Well, the tease is over: Biogen and Eisai have released data on their Alzheimer’s antibody, BAN2401. And the situation is messy, as many had feared. The top-line results are mostly positive, but there are several confounding factors that make them a matter of argument (see below).
The companies were scheduled to go public with the information at 4:30 EST yesterday afternoon at a meeting in Chicago, and trading in Biogen shares was pretty lively during the day (of course, it had been pretty lively ever since the announcement a few weeks ago). In mid-morning the shares suddenly leapt like a trout, ramping up steeply over the next hour or so, and then falling back just as rapidly. Some folks were moving an awful lot of a rather expensive stock on both sides of that trade, that’s for sure. For the rest of the day, the stock generally moved up in anticipation of the results, closing at a three-year high.
And that’s how we know that the news didn’t leak, actually. Because while the initial impression was favorable (as the cognitive assay percentage changes were released), further inspection as the slides went on raised several questions. One of the cognitive measures, for example, did not reach significance. The 10mg dose of the antibody did look favorable – but lower doses were, if anything, worse than the placebo group, which is a bit odd. The actual scores on these cognitive scales were not available, just the percentage changes, leading some to think that if those scores had been clear winners that someone might have been willing to recall them. Most worryingly, it turns out that there was a clear difference between the placebo group and the treatment group in APOE4 status.
APOE4, a lipoprotein, has been recognized as a risk factor for Alzheimer’s since back in the 1990s, although the mechanism behind that has been the subject of debate. But there was a regulatory-mandated change in enrollment of APOE4 patients during the (Bayesian) trial, for fear of a brain-swelling side effect that these patients are also prone to, and there ended up being far more APOE4-positive patients in the placebo group compared to the high-dose group (70% versus 30%). Which might well make that group show faster deterioration during the period of the study. Which might well blow your statistical proof that your drug substance is an improvement.
This issue, more than any other, seems to be the cloud hanging over these results today. But there are other thing to think about – for example, Lilly’s failed antibody solenuzemab was able to put up similar cognitive score changes in Phase II but ultimately failed (and more than once) in Phase III. And in general, drugs just don’t get better in Phase III – it can happen, but it’s not the way to bet. Moving to a larger, more diverse population (which is one of the things that Phase III is supposed to represent) tends to flatten things out as compared to often-more-carefully-chosen Phase II population. So the optimistic case would be that BAN2401 could continue to be mildly positive later in the clinic, and “mildly positive” would likely be enough for approval, given the state of Alzheimer’s therapy. But how likely is that compared to the other possibility, that the antibody has just managed to show the best possible numbers that it could manage to produce, and that they might be artifactual.

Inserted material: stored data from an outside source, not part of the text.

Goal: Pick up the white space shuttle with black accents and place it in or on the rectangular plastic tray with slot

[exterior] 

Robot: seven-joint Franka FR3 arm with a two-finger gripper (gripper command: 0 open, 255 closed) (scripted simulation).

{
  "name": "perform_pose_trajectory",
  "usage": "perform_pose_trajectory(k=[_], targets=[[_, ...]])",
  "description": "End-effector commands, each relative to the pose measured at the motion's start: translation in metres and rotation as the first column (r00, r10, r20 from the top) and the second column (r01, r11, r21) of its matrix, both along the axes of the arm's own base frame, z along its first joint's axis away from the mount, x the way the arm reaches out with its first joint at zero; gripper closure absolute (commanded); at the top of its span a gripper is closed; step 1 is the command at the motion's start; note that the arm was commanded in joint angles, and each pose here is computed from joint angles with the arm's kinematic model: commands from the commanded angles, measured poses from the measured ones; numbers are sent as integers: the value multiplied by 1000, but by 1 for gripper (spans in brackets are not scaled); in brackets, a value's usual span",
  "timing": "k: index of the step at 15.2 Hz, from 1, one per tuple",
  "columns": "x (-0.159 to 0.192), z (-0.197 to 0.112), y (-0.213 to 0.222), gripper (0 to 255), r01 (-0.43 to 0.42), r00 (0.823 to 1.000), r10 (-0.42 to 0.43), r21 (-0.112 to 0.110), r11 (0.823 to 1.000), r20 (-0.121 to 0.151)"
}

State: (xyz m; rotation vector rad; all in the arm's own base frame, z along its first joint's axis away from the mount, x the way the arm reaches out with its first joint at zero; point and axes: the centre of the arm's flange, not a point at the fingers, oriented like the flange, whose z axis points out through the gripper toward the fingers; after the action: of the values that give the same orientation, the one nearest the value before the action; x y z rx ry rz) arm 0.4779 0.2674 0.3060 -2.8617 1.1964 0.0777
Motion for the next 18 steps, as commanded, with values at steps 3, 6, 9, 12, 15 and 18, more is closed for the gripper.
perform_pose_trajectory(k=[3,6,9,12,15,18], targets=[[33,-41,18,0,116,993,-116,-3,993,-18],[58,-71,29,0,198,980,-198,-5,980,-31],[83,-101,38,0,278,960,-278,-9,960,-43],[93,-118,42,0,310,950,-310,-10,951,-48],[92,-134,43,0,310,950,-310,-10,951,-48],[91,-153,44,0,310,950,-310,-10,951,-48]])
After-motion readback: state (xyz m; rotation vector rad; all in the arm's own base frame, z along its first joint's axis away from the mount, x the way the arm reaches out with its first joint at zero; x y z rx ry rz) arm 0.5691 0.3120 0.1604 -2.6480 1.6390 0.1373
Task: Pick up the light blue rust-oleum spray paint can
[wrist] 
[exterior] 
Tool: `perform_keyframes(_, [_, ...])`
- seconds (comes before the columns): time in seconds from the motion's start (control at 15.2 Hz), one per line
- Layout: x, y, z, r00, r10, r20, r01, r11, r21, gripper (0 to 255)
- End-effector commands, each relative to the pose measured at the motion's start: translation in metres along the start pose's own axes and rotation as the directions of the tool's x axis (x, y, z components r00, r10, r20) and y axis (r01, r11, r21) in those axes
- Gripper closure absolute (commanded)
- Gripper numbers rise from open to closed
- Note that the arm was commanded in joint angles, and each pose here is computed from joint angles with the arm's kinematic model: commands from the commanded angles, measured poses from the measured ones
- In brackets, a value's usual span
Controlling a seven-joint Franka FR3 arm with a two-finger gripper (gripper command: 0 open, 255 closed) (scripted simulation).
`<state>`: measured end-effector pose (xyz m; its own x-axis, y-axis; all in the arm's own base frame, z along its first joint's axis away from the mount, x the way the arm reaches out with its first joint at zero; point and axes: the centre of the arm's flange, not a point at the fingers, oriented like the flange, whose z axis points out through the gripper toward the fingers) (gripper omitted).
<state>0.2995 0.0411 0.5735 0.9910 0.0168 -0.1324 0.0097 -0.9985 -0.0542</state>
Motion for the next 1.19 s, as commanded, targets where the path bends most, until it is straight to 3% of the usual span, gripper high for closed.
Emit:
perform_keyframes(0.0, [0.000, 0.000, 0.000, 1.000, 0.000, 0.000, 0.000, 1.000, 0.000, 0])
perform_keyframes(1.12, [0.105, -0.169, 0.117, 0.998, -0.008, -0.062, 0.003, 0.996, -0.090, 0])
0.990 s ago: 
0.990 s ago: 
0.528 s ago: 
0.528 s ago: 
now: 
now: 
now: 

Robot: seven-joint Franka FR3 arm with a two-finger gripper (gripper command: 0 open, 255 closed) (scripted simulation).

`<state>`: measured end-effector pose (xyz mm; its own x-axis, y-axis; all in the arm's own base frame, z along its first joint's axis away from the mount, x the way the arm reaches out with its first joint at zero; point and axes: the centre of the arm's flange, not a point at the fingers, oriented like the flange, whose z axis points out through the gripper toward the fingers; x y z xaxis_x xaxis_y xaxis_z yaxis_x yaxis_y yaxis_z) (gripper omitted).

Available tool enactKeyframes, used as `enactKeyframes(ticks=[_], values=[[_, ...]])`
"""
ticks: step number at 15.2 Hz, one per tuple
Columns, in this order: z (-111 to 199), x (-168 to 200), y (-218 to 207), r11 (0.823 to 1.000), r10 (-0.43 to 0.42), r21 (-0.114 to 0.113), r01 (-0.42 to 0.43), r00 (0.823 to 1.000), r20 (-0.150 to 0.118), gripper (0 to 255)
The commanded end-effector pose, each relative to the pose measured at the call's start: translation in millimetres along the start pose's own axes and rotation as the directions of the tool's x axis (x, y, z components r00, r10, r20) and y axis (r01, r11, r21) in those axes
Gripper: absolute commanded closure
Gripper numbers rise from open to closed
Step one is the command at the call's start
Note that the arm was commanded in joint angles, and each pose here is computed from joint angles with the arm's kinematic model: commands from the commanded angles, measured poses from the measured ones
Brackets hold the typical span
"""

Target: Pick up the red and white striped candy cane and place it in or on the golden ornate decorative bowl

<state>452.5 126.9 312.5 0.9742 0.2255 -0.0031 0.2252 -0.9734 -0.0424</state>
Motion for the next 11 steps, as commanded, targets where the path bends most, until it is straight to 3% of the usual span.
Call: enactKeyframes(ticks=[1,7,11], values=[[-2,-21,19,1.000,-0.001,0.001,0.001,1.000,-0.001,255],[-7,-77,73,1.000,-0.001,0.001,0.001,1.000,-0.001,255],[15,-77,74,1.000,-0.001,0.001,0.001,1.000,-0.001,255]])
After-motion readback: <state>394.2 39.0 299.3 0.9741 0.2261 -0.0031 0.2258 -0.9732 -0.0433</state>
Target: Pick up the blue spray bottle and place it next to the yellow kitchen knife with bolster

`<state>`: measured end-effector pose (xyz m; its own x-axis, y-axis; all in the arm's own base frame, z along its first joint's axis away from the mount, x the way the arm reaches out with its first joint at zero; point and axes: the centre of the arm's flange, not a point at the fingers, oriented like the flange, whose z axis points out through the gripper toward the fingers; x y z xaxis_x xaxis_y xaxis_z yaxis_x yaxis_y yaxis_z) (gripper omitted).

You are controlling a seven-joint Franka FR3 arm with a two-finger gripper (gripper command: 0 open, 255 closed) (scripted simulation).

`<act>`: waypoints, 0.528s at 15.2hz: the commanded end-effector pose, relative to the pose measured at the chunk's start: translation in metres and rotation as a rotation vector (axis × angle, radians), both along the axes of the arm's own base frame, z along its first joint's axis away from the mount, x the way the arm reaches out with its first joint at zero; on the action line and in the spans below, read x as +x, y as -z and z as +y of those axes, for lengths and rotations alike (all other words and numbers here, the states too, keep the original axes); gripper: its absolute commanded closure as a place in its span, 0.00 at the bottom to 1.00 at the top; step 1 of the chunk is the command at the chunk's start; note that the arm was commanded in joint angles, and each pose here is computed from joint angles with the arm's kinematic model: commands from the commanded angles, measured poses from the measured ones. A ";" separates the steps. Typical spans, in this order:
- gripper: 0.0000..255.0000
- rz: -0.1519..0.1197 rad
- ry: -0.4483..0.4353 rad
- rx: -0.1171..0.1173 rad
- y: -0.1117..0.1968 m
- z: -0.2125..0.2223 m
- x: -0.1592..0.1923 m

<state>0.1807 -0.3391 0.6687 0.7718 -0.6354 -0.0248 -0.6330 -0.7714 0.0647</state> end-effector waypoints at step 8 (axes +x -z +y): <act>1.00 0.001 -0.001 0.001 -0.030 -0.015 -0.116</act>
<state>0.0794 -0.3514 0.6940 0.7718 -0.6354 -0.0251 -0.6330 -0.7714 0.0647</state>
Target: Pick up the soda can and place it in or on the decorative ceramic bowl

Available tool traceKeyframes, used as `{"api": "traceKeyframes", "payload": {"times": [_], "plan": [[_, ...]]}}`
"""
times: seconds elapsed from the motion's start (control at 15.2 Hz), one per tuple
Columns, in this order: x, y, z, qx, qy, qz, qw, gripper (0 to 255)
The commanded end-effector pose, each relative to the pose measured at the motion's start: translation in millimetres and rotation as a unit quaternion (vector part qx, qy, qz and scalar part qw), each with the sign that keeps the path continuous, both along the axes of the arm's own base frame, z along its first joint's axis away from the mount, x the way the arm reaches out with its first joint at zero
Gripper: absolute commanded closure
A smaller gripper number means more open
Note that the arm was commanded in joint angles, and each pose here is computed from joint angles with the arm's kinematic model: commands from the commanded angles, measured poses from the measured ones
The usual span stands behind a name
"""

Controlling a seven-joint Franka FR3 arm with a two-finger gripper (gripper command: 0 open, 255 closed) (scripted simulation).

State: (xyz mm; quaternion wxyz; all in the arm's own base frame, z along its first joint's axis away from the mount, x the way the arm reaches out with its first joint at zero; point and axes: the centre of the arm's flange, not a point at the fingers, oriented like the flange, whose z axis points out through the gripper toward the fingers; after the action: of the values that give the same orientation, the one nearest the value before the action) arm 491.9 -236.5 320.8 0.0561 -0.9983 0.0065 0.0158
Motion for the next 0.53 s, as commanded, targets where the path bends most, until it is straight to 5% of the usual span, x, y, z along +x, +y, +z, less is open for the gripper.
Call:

Well, one thing seems clear: the stock-market-bull case for this drug is in ruins. You had people running around thinking “Big win! Fast track! Early approval!”, which is why the stock (below $290/share in late June) had run up to almost $384 at the close yesterday. You can forget about all that early approval stuff (although Biogen and Eisai aren’t saying what they’ll do yet). My own opinion is that there will have to be a large, lengthy, expensive Phase III effort on this one, just like there’s a large, lengthy, expensive Phase III effort on every Alzheimer’s drug. And both investors and patients will have to hope that this one doesn’t end up like the rest of those Phase III trials did. It’s anyone’s guess. But the historical track record for Alzheimer’s drugs, anti-amyloid therapies, and anti-amyloid antibodies in particular is there for anyone to see. While I’m offering opinions, I think that any sort of early approval for BAN2401 would be a mistake. I completely understand the huge medical need for such a therapy, but what we equally don’t need (I exclude Biogen and Eisai shareholders from that “we”) is a rush by millions of patients, and their insurance companies, and the US government’s reimbursement system, into a drug that doesn’t actually do anything.
That would be both wasteful and cruel. I wish that I had better news for people looking for some therapeutic option for Alzheimer’s, but all I can see is “Maybe, and maybe not, and not for some time”.
Full disclosure: I went short Biogen stock during the morning yesterday, just in time to watch up immediately go up ten dollars a share. I covered my position this morning at the open, and I’ve timed this blog post to appear afterwards, not that think that I can move Biogen’s stock price. Other things being equal, I will tend to be short pretty much anyone who’s about to announce a big, important Alzheimer’s result, at least so long as the field is in the state it’s in today.